Every line from the one containing "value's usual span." to the end of the data below should be copied exactly, but pictures should not.

<<<<

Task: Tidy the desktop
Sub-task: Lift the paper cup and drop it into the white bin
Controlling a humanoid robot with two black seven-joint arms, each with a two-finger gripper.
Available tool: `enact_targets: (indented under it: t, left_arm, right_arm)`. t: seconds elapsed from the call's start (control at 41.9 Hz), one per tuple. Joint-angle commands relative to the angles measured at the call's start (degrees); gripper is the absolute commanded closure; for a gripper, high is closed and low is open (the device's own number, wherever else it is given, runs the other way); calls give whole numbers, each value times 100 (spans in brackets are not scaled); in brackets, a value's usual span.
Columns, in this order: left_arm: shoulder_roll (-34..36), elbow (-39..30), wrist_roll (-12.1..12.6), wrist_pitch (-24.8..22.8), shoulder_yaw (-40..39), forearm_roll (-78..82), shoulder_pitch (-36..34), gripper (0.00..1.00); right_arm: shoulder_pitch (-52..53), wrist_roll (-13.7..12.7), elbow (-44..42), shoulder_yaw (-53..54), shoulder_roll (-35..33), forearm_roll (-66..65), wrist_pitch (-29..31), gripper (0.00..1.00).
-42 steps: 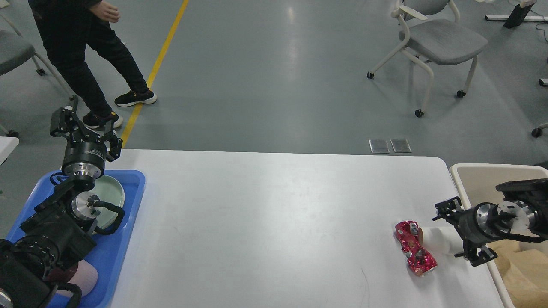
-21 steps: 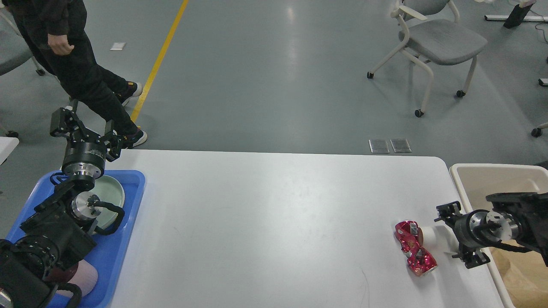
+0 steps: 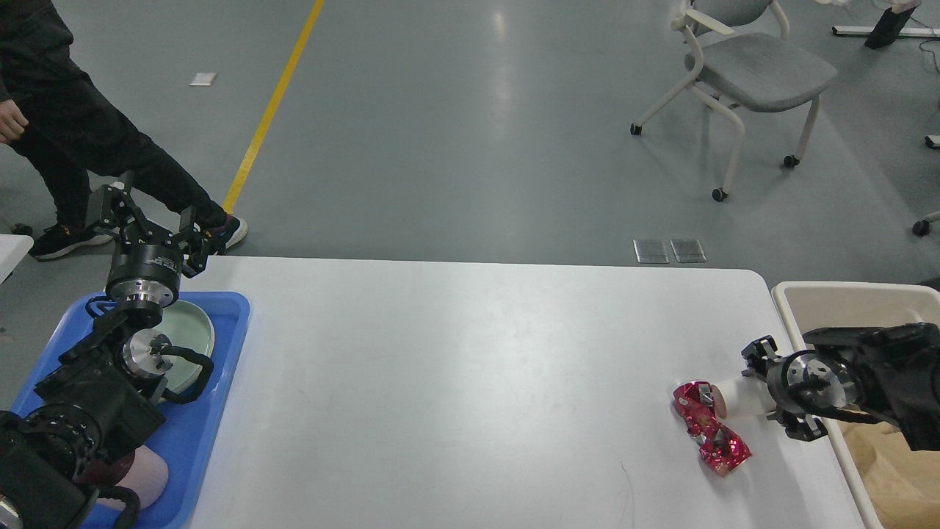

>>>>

## Answer below
Available tool: `enact_targets: (indented under it: t, left_arm, right_arm)`. t: seconds elapsed from the call's start (control at 41.9 Hz), one per tuple. Joint-angle commands relative to the angles measured at the call's start (degrees); gripper is the absolute commanded closure; for a gripper, high is closed and low is open (the device's own number, wherever else it is given, runs the other way); calls give whole numbers, each value times 100 (spans in brackets are not scaled); in brackets, a value's usual span.
Columns, in this order: left_arm: shoulder_roll (-34..36), elbow (-39..30), wrist_roll (-12.1..12.6), wrist_pitch (-24.8..22.8), shoulder_yaw (-40..39), forearm_roll (-78..82), shoulder_pitch (-36..34), gripper (0.00..1.00); right_arm: shoulder_pitch (-52..53), wrist_roll (-13.7..12.7), elbow (-44..42), shoulder_yaw (-53..54), shoulder_roll (-35..33), forearm_roll (-66..65), wrist_pitch (-29..31), gripper (0.00..1.00).
-42 steps: 
-21 steps: 
+0 steps: 

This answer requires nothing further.